Verma-Naumoff Syndrome (Short-Rib Polysyndactyly Syndrome): Autosomal recessive inherited disorder characterized by polydactyly, short ribs, and narrow chest with neonatal asphyxia, often resulting in early death. Craniofacial anomalies include frontal bossing, flat occiput, and depressed nasal bridge. Genitourinary anomalies are common.

Beemer-Langer Syndrome: Genetic disorder characterized by multiple skeletal (and other) anomalies and death either in utero or in the early neonatal period as a result of respiratory failure.

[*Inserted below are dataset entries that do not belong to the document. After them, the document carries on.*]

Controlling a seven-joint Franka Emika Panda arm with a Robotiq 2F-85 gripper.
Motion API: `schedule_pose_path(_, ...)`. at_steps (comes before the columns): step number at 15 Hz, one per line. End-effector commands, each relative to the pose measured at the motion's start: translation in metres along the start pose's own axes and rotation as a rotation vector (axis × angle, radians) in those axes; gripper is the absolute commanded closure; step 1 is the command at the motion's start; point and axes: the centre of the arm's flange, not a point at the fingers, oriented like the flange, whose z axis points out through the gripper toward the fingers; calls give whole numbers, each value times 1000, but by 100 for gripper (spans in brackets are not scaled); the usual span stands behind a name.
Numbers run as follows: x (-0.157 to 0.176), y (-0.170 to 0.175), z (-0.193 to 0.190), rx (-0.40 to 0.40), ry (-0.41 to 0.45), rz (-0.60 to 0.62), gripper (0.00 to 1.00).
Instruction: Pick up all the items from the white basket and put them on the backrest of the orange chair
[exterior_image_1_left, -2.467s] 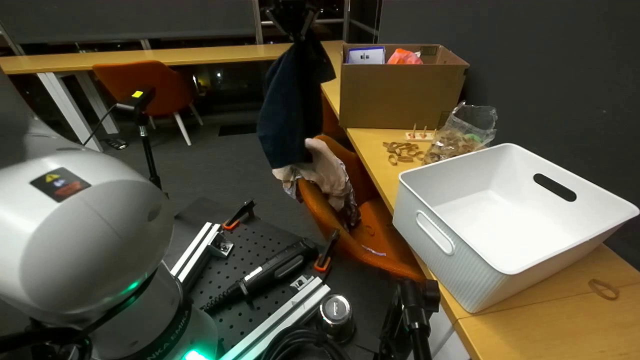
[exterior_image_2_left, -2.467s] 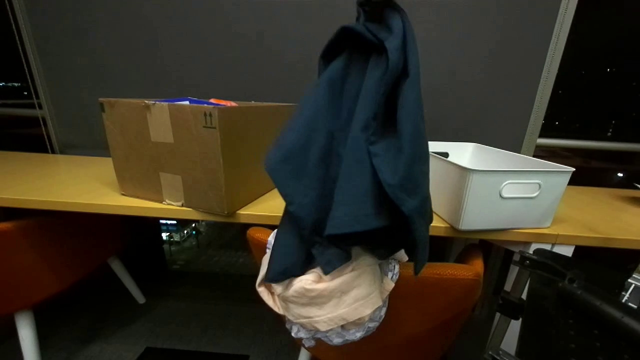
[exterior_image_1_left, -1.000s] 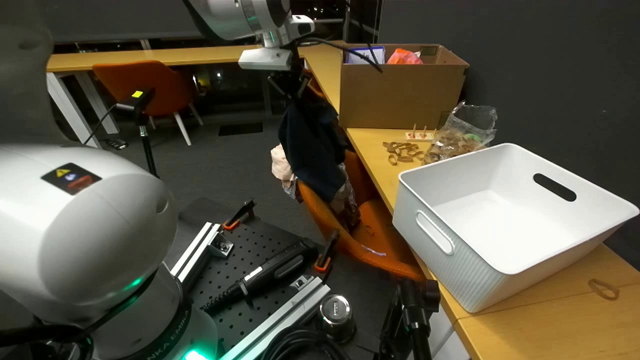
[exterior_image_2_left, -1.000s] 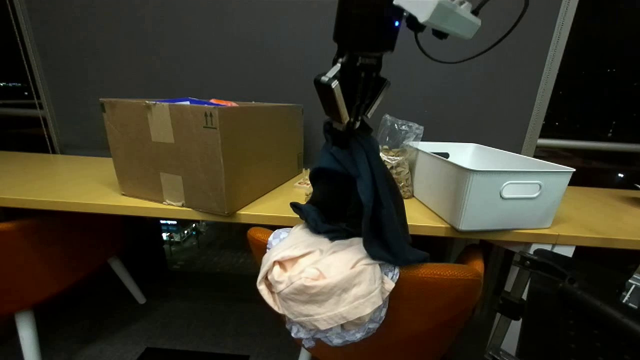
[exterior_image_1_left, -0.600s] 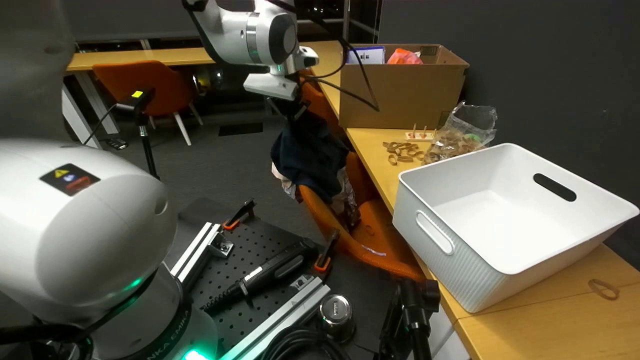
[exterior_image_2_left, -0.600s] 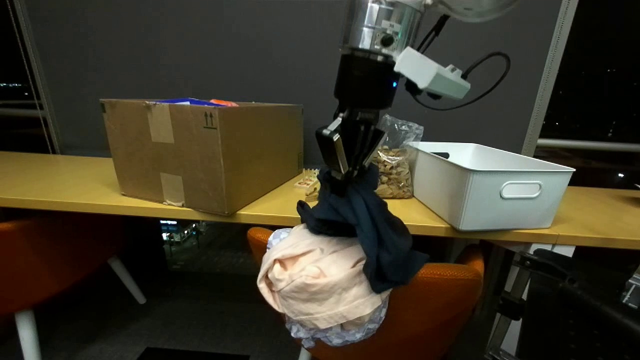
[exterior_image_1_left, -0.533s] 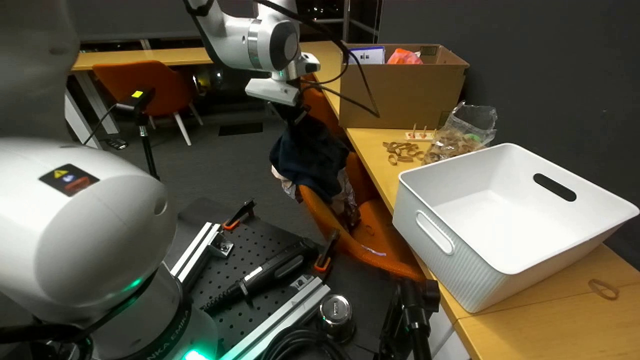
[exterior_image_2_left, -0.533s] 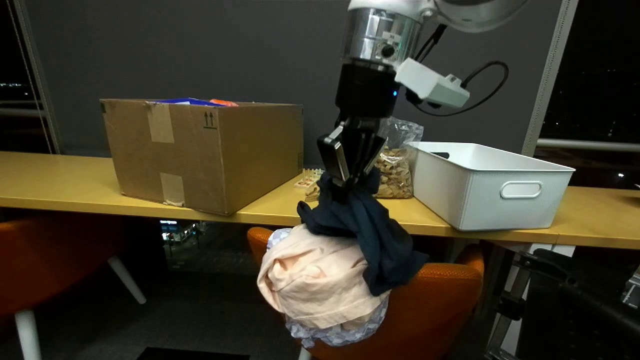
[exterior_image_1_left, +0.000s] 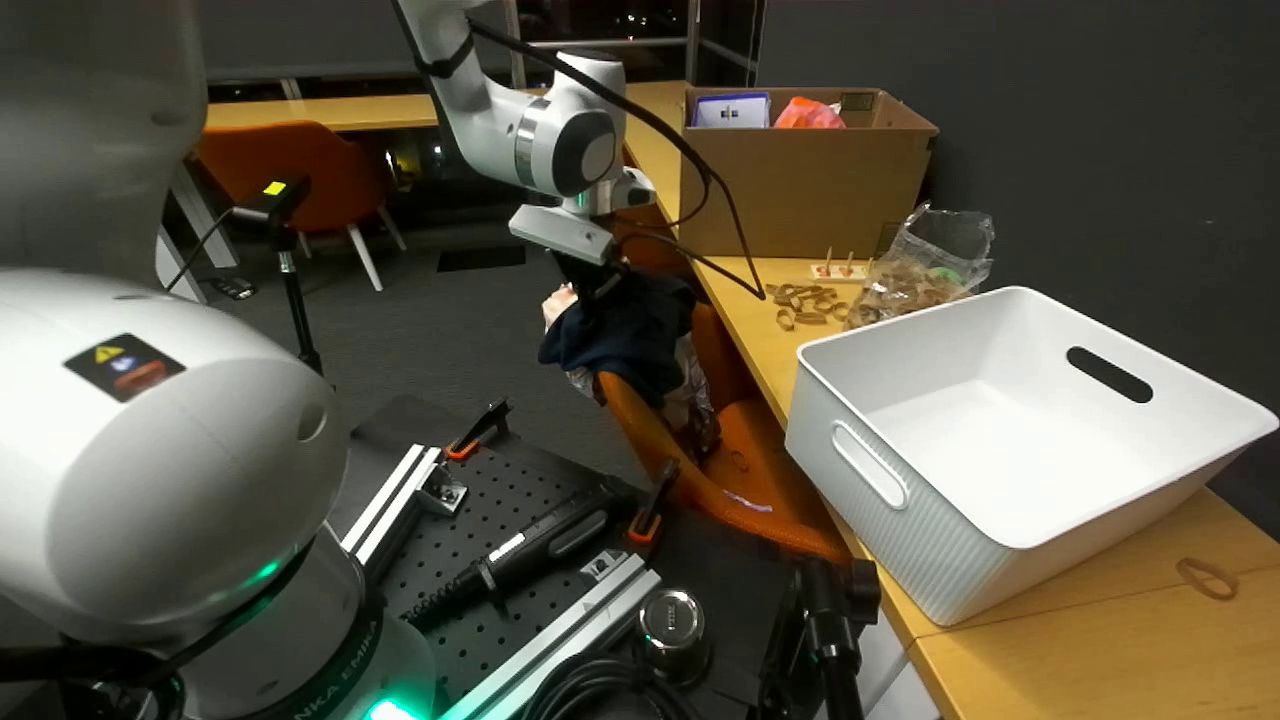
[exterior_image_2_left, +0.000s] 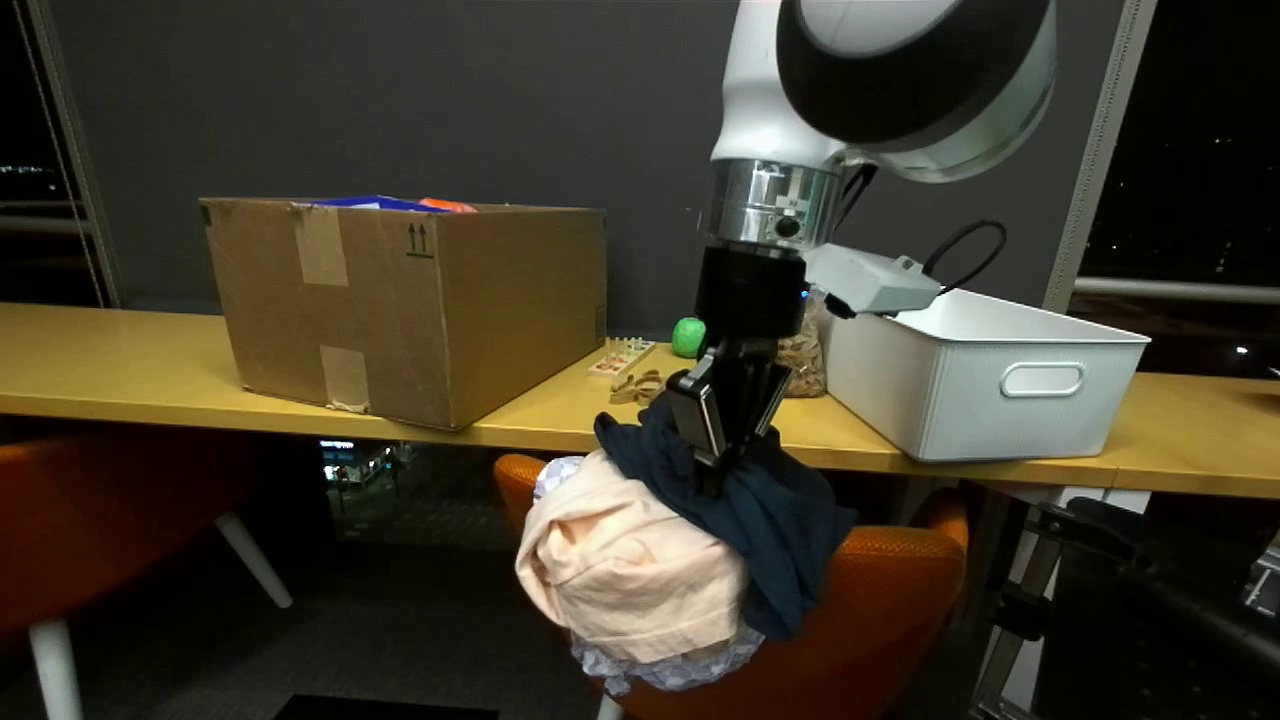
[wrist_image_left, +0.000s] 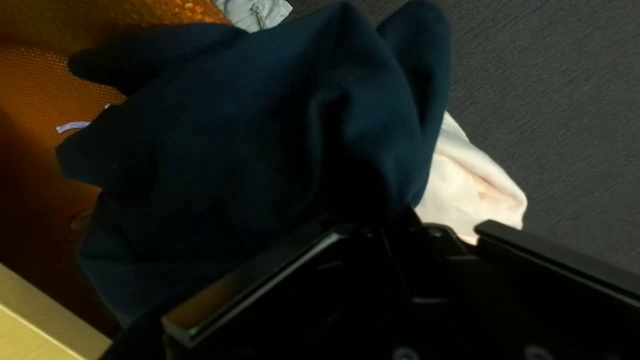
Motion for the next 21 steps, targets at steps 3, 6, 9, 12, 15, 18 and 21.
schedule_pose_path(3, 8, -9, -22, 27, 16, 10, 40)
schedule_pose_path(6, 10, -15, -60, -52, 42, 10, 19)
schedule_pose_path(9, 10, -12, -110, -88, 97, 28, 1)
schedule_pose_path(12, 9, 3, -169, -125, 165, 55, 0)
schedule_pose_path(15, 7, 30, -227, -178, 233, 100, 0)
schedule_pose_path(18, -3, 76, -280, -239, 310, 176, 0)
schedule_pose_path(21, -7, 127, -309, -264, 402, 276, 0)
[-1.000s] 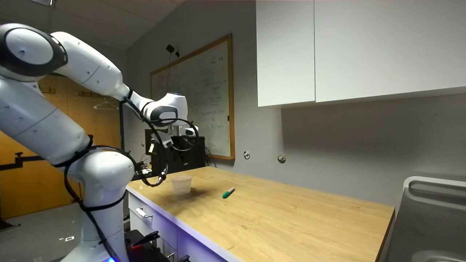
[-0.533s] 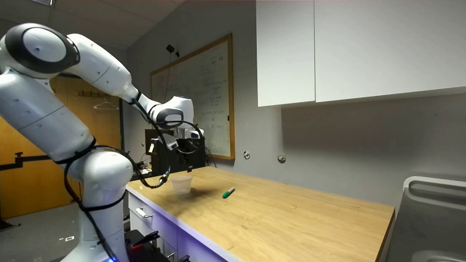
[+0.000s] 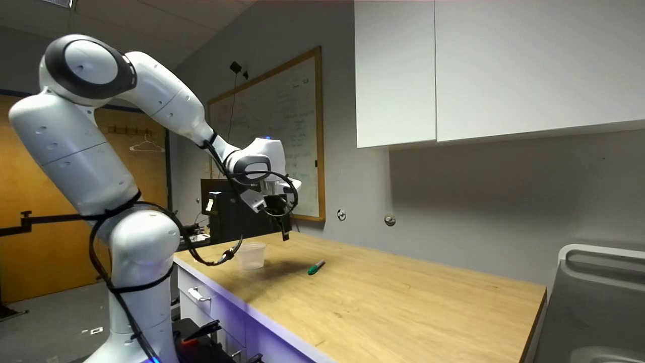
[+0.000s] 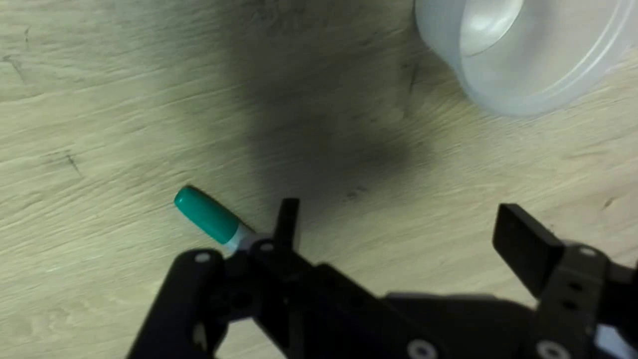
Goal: Pick up the marker and put it in the cup
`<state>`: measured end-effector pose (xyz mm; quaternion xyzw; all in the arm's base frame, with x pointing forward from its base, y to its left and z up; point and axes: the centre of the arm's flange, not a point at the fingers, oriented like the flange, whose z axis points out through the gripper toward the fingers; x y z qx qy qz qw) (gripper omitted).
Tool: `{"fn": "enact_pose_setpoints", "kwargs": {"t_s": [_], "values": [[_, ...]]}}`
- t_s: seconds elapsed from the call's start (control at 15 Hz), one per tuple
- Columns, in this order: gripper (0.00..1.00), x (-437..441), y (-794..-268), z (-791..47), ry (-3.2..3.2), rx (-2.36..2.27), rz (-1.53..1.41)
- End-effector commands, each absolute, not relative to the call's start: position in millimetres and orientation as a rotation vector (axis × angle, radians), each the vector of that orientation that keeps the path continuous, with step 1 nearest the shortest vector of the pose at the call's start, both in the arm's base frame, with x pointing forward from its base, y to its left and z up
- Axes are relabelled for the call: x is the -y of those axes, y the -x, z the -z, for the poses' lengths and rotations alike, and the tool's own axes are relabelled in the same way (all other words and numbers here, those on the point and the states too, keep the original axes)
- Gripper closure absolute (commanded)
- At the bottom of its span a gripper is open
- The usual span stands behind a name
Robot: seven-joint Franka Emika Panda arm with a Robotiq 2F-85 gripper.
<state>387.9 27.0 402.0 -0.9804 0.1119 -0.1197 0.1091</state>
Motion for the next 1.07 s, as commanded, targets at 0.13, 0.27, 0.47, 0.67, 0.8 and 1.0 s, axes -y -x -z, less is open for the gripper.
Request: {"fn": "enact_pose_setpoints", "kwargs": {"t_s": [0.13, 0.27, 0.47, 0.67, 0.8, 1.0], "values": [[0.00, 14, -445, -390, 2.959, -0.276, 0.330], [0.00, 24, -456, -381, 2.990, -0.206, 0.279], [0.00, 34, -469, -367, 3.019, -0.091, 0.191], [0.00, 43, -481, -352, 3.027, 0.009, 0.101], [0.00, 50, -488, -342, 3.032, 0.058, 0.049], [0.00, 61, -499, -329, 3.035, 0.105, -0.010]]}}
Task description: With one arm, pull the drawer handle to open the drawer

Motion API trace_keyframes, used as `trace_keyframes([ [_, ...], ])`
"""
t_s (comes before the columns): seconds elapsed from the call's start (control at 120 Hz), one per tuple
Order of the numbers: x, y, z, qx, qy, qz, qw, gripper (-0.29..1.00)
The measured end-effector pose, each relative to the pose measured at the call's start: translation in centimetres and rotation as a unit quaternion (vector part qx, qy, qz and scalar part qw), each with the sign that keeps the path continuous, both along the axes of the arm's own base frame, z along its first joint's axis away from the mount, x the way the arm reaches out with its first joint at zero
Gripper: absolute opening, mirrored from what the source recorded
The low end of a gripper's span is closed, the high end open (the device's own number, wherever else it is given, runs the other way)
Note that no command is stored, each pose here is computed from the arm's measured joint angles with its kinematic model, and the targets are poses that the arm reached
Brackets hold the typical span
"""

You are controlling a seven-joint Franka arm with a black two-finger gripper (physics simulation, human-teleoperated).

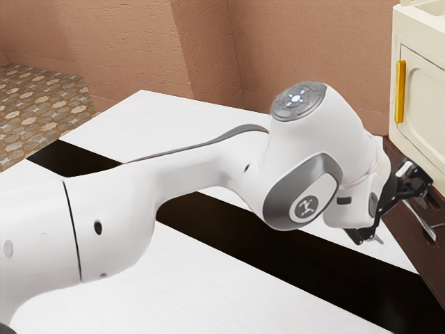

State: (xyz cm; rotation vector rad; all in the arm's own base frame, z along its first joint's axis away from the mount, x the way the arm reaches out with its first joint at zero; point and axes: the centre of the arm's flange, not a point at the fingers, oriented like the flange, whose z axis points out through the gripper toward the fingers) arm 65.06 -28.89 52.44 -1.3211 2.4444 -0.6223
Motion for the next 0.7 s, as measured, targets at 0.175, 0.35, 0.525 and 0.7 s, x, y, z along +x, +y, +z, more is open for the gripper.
trace_keyframes([
  [0.175, 0.0, 0.2, -0.3, 0.002, 0.002, -0.004, 1.000, 0.72],
  [0.35, -0.2, 0.3, -0.8, 0.005, 0.005, -0.008, 1.000, 0.70],
  [0.525, -1.5, 0.9, 0.0, 0.006, 0.003, -0.010, 1.000, 0.68],
  [0.7, -2.9, 1.8, -0.3, 0.006, 0.007, -0.008, 1.000, 0.70],
])
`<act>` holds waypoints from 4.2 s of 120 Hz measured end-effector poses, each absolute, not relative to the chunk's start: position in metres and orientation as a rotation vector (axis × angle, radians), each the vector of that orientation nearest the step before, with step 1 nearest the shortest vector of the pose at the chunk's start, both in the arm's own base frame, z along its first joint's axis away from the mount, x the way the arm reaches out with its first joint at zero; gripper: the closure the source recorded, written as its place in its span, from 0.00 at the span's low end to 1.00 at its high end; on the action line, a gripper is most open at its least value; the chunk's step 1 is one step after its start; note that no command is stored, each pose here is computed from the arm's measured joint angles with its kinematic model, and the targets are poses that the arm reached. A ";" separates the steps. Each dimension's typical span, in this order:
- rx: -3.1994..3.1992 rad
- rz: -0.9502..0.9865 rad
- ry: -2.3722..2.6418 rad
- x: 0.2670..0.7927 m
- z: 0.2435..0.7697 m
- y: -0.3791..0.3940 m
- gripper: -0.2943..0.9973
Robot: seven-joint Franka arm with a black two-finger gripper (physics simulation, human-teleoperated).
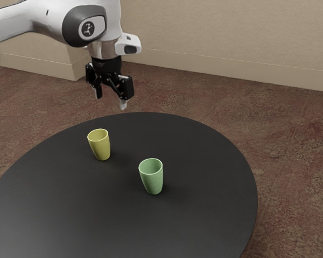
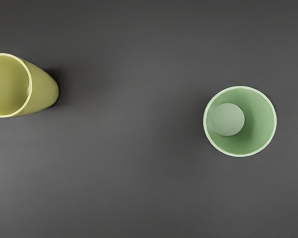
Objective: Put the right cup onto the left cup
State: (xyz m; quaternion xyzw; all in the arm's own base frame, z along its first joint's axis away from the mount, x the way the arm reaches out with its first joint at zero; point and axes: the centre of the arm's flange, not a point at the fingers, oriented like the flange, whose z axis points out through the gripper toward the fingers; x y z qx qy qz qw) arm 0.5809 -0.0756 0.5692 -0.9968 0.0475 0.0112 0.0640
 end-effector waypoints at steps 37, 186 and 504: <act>-3.011 0.020 0.201 0.580 0.526 -0.127 0.23; -3.076 -0.040 0.060 0.557 0.376 -0.198 0.23; -3.067 -0.137 -0.226 0.600 0.457 -0.055 0.83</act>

Weyers Syndrome II: Recognized phenotype of the Ellis-van Creveld syndrome, also presenting with heart defects (atrial or ventricular septal defects in >70% of patients) and postaxial polydactyly of the hands and feet, hexadactyly, fusion of the fifth and sixth metatarsals and metacarpals, and bony clefts of the mandibular symphysis. Other features may include short stature, micrognathia, small mouth, orodental anomalies, hypoplasia of the larynx, and hypoplastic and dysplastic nails.